> Problem requirements
Work out how many lines of the listing below mention the word "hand", and give only that figure.

> Provided data
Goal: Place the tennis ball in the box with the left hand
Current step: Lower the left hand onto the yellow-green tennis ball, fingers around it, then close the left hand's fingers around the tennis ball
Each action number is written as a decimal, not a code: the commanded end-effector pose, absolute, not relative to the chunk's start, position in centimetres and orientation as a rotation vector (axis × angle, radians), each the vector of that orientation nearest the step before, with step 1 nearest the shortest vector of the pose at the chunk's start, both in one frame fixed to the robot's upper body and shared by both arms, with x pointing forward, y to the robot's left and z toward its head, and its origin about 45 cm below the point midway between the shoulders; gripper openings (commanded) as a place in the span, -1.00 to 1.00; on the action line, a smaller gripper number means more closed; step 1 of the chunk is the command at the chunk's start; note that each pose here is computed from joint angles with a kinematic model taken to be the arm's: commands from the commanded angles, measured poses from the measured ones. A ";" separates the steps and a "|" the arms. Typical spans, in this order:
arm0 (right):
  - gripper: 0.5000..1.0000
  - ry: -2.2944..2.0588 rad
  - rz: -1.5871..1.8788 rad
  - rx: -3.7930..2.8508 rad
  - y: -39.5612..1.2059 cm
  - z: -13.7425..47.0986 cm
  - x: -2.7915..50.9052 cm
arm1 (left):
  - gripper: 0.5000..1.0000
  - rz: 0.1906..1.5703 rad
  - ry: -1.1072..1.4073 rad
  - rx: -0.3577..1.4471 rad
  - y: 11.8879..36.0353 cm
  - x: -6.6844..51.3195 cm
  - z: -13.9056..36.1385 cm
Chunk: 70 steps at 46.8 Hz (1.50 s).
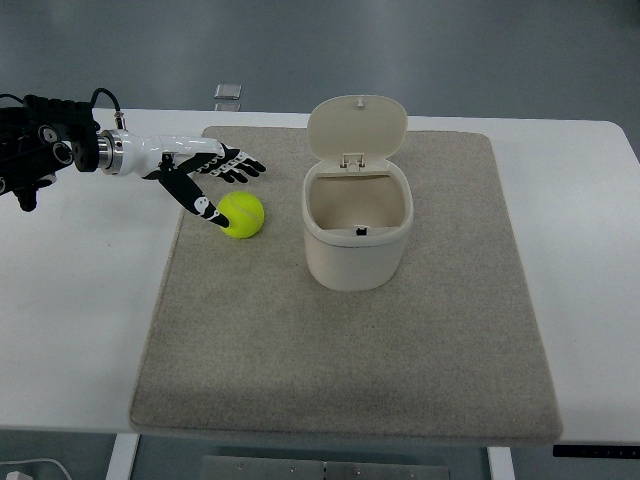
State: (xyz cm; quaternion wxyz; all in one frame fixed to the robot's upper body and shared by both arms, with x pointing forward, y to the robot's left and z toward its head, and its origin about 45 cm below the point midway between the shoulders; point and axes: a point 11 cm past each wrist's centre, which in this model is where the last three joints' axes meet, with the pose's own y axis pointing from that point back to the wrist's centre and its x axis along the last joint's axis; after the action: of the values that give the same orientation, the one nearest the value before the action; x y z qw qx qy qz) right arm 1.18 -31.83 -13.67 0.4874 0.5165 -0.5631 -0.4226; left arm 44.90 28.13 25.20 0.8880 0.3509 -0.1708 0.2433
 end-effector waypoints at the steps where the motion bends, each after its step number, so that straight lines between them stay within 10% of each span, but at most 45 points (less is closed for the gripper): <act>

> Answer area
2